Top of GIVEN RECORDS

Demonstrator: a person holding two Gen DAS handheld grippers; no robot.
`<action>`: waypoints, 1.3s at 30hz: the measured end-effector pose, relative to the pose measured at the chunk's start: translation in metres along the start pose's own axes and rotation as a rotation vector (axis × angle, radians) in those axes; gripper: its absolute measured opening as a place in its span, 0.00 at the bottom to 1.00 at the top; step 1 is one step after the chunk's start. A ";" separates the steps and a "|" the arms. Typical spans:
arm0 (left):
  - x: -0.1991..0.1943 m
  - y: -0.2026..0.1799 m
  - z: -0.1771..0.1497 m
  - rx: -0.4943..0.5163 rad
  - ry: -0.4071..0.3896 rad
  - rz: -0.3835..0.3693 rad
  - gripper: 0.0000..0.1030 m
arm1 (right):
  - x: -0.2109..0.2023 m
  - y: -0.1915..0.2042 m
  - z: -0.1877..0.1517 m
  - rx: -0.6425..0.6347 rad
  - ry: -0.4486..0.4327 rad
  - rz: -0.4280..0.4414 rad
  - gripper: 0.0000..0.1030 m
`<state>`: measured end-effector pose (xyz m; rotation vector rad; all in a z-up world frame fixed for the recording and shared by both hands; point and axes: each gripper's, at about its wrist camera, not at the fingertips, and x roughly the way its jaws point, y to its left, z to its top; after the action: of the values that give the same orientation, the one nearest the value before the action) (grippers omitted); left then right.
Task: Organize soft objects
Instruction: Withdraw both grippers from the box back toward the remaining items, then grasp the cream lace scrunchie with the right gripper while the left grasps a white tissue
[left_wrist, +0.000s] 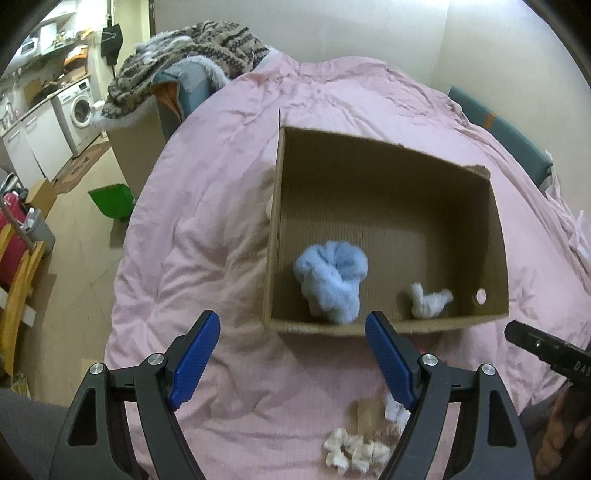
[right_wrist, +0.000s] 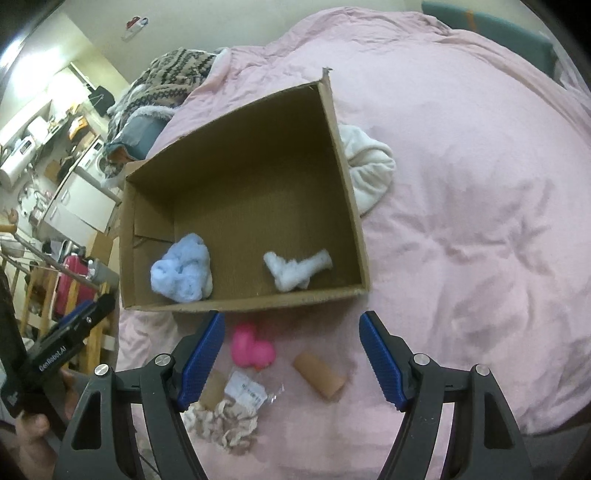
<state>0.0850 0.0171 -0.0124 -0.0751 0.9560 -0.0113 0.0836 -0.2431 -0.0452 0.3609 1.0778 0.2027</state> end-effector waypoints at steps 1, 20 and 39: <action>0.000 0.000 -0.002 -0.002 0.006 -0.004 0.77 | -0.002 0.000 -0.002 -0.002 0.000 -0.002 0.77; 0.020 -0.014 -0.046 -0.004 0.219 -0.076 0.77 | 0.012 -0.011 -0.035 0.099 0.125 -0.041 0.77; 0.065 -0.042 -0.092 0.071 0.516 -0.201 0.29 | 0.023 -0.015 -0.037 0.131 0.165 -0.048 0.77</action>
<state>0.0484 -0.0332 -0.1157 -0.1054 1.4589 -0.2603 0.0615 -0.2428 -0.0851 0.4409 1.2648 0.1202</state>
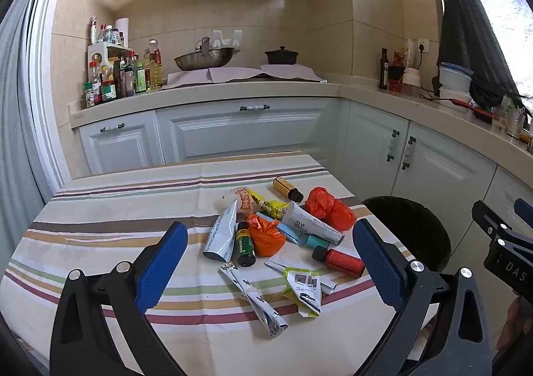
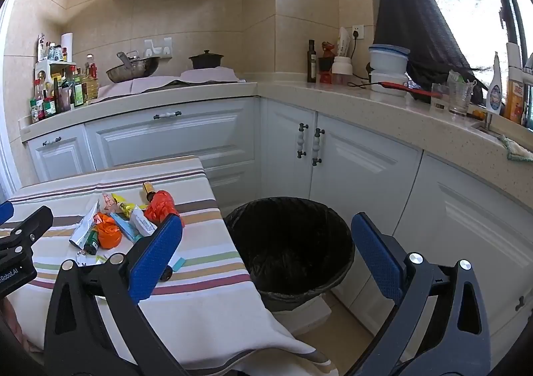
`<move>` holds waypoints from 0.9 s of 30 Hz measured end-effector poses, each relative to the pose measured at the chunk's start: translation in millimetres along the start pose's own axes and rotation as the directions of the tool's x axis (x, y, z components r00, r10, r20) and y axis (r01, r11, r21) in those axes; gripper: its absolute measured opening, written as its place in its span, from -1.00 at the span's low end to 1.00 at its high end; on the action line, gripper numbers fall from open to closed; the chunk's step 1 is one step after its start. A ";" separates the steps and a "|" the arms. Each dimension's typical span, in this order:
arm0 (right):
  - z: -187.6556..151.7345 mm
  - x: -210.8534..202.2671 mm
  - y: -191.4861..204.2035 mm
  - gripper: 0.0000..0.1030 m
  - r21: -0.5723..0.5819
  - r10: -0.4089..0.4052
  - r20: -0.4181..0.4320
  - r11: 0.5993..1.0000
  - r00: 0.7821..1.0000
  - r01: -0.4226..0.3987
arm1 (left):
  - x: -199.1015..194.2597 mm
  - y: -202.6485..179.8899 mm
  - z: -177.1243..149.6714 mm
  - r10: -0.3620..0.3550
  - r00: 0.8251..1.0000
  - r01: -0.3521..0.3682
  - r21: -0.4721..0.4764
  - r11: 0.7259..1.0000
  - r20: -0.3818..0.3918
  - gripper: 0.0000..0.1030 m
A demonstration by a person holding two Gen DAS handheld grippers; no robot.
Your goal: Collect trash
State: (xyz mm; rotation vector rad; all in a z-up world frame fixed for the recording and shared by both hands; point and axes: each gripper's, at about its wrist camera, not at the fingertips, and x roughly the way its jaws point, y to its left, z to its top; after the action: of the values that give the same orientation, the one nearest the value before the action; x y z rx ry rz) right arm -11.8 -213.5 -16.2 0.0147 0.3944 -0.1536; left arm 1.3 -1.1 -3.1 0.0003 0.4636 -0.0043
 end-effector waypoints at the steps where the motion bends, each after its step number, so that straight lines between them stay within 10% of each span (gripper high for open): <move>1: 0.5 -0.1 0.2 0.92 0.001 -0.001 0.000 1.000 1.000 0.001 | 0.3 0.3 -0.1 0.000 1.000 0.000 0.000 1.000 -0.001 0.88; 27: -3.0 5.7 -2.5 0.92 0.004 -0.001 -0.005 1.000 1.000 0.001 | 2.5 1.7 -4.5 0.005 1.000 -0.005 -0.008 1.000 -0.014 0.88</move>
State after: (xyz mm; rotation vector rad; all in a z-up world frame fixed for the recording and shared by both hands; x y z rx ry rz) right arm -8.1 -216.6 -21.1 0.0187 0.3990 -0.1552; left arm 1.5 0.6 -8.3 -0.0061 0.4776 0.0020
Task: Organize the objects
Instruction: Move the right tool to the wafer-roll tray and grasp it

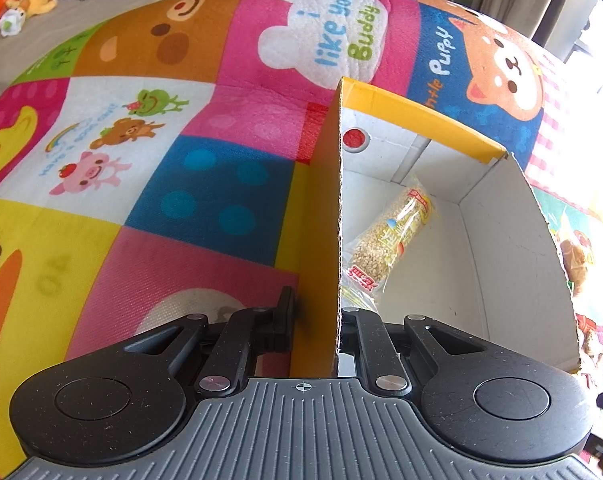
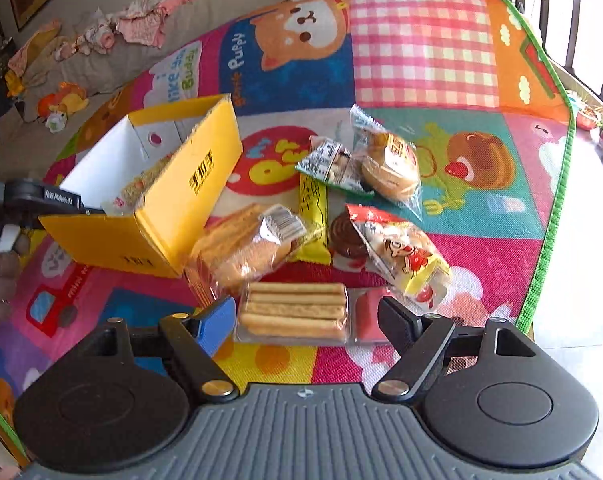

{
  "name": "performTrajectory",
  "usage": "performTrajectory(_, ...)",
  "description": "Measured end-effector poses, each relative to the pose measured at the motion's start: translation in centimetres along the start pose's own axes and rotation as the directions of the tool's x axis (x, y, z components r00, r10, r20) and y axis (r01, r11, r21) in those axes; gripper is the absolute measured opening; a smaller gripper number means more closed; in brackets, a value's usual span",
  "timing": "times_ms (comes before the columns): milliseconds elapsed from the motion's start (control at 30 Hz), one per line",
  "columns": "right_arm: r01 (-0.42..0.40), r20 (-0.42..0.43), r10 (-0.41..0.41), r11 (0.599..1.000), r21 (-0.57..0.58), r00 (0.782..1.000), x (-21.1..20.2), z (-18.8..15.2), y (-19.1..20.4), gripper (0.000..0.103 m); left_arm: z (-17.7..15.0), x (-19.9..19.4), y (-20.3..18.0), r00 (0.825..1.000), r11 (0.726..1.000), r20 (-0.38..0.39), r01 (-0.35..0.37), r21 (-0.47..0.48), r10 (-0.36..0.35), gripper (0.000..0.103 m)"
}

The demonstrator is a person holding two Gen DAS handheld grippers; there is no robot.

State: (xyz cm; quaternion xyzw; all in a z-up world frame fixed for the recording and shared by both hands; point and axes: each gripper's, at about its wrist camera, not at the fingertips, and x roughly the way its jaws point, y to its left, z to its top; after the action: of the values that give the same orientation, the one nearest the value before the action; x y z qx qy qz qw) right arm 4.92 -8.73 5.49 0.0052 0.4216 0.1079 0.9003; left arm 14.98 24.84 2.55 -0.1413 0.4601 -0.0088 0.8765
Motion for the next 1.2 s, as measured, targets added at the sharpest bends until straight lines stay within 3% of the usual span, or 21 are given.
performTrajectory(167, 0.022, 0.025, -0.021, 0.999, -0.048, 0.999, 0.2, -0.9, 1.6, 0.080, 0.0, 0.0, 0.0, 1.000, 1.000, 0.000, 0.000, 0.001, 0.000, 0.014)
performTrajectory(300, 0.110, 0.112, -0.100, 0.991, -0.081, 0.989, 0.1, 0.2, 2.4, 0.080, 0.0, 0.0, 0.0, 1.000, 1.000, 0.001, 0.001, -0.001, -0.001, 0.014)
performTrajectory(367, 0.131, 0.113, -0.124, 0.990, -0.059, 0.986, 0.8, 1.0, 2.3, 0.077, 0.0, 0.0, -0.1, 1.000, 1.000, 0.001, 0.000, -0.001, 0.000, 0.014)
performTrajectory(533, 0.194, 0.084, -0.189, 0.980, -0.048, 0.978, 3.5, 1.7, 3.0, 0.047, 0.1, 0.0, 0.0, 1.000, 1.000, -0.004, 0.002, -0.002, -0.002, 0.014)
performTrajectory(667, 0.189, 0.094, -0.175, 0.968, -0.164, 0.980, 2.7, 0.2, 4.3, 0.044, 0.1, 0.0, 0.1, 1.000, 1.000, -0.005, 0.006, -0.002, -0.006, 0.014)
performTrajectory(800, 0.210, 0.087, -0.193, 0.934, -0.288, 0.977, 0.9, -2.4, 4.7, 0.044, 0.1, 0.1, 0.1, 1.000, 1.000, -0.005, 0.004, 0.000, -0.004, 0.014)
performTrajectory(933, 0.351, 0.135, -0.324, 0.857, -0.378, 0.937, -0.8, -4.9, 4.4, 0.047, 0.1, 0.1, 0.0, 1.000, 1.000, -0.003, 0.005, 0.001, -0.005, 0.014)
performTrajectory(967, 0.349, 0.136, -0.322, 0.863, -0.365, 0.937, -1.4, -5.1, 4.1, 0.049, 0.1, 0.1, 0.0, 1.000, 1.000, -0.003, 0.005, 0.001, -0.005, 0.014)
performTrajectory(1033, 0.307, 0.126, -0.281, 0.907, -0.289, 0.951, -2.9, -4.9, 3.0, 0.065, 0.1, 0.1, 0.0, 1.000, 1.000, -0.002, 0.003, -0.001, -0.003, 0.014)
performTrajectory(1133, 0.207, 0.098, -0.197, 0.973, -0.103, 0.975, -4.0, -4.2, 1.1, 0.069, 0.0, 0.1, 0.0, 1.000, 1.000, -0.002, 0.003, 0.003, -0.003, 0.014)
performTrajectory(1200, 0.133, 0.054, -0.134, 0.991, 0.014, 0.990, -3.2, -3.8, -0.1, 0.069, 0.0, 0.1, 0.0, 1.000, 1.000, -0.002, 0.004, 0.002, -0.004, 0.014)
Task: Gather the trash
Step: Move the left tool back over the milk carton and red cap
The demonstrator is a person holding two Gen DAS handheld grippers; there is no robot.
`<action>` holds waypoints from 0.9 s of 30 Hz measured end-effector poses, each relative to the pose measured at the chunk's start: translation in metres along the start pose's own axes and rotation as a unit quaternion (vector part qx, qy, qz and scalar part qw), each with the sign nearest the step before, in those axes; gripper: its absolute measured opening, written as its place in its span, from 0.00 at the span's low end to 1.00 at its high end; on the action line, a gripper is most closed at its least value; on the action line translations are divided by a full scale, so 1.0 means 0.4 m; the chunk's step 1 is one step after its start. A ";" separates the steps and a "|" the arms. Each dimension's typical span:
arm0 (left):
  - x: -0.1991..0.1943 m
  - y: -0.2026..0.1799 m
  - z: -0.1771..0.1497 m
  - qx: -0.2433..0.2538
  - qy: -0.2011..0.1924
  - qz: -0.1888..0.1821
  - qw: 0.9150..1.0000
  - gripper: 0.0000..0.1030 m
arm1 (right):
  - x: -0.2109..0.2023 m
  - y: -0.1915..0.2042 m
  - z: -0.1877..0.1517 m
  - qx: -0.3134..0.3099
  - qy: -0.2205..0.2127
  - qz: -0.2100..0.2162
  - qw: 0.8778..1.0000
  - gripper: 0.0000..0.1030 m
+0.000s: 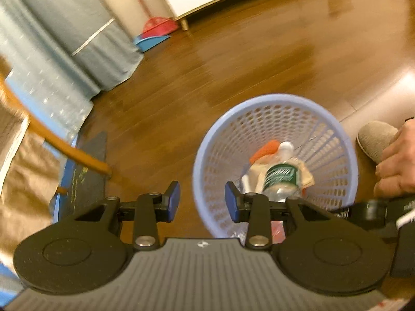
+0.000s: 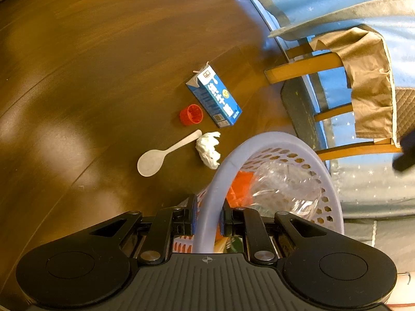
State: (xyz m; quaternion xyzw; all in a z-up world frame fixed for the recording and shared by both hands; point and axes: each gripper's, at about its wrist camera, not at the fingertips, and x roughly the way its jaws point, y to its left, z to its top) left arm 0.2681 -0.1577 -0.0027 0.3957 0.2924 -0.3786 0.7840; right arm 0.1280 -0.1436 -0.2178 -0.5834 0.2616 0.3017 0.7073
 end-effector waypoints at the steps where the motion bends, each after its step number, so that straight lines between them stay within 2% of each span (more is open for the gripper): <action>1: -0.009 0.010 -0.016 -0.012 0.005 0.001 1.000 0.33 | 0.000 0.000 0.000 0.000 0.000 0.000 1.000 0.12; 9: -0.065 0.056 -0.144 -0.091 0.039 0.019 0.995 0.33 | 0.000 0.006 -0.004 -0.005 0.002 0.000 1.000 0.12; 13: -0.092 0.031 -0.204 -0.102 0.057 0.023 0.993 0.33 | 0.001 0.014 -0.006 -0.012 0.002 -0.005 1.000 0.12; 20: -0.097 0.018 -0.310 -0.152 0.080 0.016 0.985 0.33 | 0.003 0.036 -0.015 -0.039 0.005 -0.019 0.999 0.13; 27: -0.110 0.003 -0.366 -0.169 0.085 0.013 0.982 0.33 | 0.026 0.065 -0.057 -0.077 0.015 -0.044 0.996 0.13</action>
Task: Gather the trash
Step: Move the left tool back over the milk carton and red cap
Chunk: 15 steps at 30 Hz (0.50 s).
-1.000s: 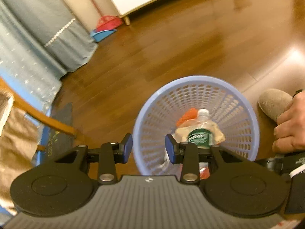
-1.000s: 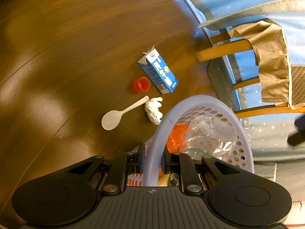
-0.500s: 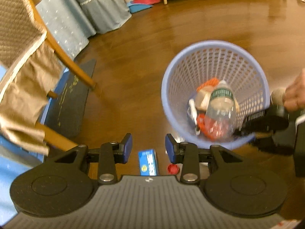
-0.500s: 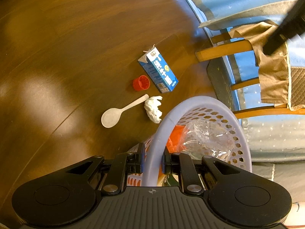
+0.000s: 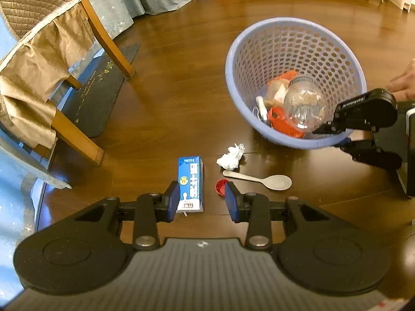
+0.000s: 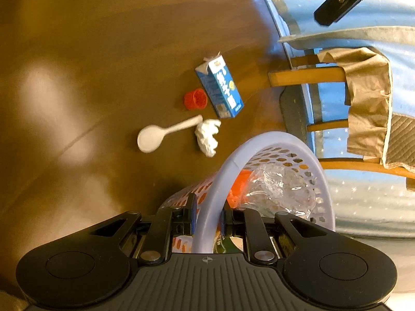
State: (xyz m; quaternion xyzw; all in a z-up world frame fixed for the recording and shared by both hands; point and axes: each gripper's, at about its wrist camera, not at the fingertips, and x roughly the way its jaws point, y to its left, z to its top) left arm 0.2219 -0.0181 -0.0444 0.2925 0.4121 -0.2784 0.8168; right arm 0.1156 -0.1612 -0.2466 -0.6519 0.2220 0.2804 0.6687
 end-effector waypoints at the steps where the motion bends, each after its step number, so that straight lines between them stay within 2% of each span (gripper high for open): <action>1: 0.000 0.002 -0.004 -0.004 -0.001 -0.001 1.000 0.33 | 0.007 0.002 -0.008 -0.003 0.004 -0.002 1.000 0.12; 8: 0.044 -0.002 -0.022 -0.021 0.000 -0.006 1.000 0.32 | 0.056 -0.015 -0.070 -0.017 0.017 -0.013 1.000 0.13; 15: 0.120 -0.030 -0.032 -0.023 0.013 -0.015 1.000 0.32 | 0.094 -0.033 -0.133 -0.055 0.007 -0.011 0.998 0.13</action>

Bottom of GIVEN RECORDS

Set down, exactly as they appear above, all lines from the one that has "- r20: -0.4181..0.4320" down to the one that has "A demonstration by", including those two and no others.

  - r20: -0.4181..0.4320
  - r11: 0.5993..1.0000
  - r00: 0.7821..1.0000
  - r01: -0.4226..0.3987
arm1 (left):
  - x: -199.1015..194.2597 mm
  - y: -202.6485..179.8899 mm
  - z: -177.1243..149.6714 mm
  - r10: -0.3620..0.3550
  - r00: 0.8251..1.0000
  - r01: -0.3521..0.3682
  - r21: -0.4721..0.4764
  - r11: 0.7259..1.0000
  - r20: -0.3818..0.3918
  - gripper: 0.0000..0.1030 m
A demonstration by a person holding two Gen DAS handheld grippers; no robot.

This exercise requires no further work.